We should note that our results do not support recommending two courses of neoadjuvant DCF in all patients. The strongest evidence of the superiority of DCF to CF in NAC for locally advanced EC was primarily based on the JCOG 1109 study with three courses of DCF. Regarding tumor shrinkage achieved by radical surgery and reduction of postoperative recurrence due to control of micrometastases, three courses of DCF was considered to have a greater clinical benefit than two courses, except for DCF-resistant EC. In clinical practice, the number of administered courses should be comprehensively determined according to the clinical situation, including the patient’s overall condition and degree of cancer progression; however, when considering the highly negative effect of three courses on nutritional status and skeletal muscle loss, more aggressive intervention to prevent malnutrition and sarcopenia during neoadjuvant treatment is essential when three courses of DCF are administered as NAC.

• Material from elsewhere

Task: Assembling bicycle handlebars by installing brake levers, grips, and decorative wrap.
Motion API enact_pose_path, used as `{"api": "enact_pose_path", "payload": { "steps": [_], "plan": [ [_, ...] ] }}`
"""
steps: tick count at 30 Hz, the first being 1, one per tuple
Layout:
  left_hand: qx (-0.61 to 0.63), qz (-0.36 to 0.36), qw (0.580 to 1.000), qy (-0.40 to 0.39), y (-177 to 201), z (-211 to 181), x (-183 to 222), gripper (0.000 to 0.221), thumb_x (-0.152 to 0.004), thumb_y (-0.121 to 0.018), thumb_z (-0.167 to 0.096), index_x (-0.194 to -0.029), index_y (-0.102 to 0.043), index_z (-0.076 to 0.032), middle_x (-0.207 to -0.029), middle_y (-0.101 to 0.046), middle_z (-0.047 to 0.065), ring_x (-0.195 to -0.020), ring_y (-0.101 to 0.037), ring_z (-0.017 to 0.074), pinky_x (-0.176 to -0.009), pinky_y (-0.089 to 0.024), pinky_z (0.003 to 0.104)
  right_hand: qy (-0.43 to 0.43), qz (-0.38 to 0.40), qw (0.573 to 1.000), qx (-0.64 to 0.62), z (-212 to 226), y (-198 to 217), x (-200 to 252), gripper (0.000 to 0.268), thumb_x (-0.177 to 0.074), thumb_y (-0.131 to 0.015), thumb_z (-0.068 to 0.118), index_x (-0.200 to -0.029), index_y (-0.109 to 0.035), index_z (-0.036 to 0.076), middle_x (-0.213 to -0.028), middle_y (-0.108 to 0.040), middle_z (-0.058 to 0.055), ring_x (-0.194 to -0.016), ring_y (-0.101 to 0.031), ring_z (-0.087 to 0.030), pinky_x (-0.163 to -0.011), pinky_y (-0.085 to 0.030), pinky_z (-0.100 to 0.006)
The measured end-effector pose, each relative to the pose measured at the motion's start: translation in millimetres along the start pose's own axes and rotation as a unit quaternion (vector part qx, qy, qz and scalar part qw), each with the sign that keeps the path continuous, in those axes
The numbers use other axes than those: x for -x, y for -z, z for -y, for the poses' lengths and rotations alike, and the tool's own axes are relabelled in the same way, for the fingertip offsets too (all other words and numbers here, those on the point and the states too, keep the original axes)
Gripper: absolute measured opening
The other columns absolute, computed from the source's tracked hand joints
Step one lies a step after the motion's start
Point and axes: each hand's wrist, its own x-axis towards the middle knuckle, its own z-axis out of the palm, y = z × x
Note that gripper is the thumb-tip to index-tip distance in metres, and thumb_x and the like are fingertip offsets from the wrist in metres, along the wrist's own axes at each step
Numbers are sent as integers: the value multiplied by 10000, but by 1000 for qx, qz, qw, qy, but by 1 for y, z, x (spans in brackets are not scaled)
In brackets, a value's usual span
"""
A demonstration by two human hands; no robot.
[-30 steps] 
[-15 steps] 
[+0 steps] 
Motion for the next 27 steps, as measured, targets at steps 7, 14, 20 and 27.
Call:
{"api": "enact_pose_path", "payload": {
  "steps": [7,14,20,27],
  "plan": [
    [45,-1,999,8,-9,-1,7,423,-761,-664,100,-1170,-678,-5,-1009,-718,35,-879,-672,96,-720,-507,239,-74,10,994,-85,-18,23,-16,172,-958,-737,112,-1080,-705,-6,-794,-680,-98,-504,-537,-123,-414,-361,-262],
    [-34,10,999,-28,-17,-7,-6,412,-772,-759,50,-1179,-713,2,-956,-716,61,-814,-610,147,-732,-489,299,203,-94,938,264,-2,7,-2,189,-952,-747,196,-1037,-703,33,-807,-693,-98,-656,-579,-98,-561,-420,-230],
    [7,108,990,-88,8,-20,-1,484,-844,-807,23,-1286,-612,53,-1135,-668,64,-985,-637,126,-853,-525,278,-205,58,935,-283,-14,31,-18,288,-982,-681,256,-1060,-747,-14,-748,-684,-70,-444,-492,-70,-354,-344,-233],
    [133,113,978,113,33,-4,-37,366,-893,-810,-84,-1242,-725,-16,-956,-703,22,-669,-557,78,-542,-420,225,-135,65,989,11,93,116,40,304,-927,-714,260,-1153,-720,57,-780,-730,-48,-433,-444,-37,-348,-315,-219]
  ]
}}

This study had several limitations. First, the biases due to the retrospective study design, especially in the patients’ characteristics, could not be avoided. Actually, although administration of two or three courses was only related to whether or not the treatment was given in the early or later study period, some patients with highly advanced EC, such as Stage IV EC, received three courses even in the later study period. This bias probably influenced the patient characteristics, particularly the cancer stage. To minimize the influence of these limitations, this study reviewed all patients who underwent esophagectomy after neoadjuvant DCF during the study period to evaluate the factors that had effects on reduced nutritional status and greater skeletal muscle loss by performing multivariate analysis. Moreover, in the analysis of long-term survival, the analysis was stratified by pStage. Second, nutritional status and skeletal muscle volume were evaluated only from blood-test data and computed tomography images, respectively, in this study. Malnutrition and skeletal muscle loss resulting in sarcopenia should be assessed by multiple measures, including body composition, physical assessment (such as muscle strength and gait speed), history of oral intake, and daily activity status; therefore, detailed assessment of the influence of NAC on sarcopenia was difficult. However, these indicators, including PNI, GNRI, and PMA, are useful and typical measures that are easy to measure in clinical settings. It is easy to confirm reproducibility, and further clinical research and applications are expected in the future. Third, the risk of selection bias as this was single-center study could not be excluded. The study sample size was not large, and the management of NAC for EC probably varies among institutions; therefore, generalizing from our comparison of two-course and three-course DCF based only on our findings is probably unwarranted without additional supportive studies. Despite these limitations, we believe that our findings provide important information from a new perspective related to novel NAC using DCF regimen.

In conclusion, this study showed that worsening of nutritional status and greater skeletal muscle loss during NAC were more serious with three courses than with two courses of neoadjuvant DCF. If only considering the effects of nutritional status and skeletal muscle volume, our results showed that two courses were superior to three courses of neoadjuvant DCF.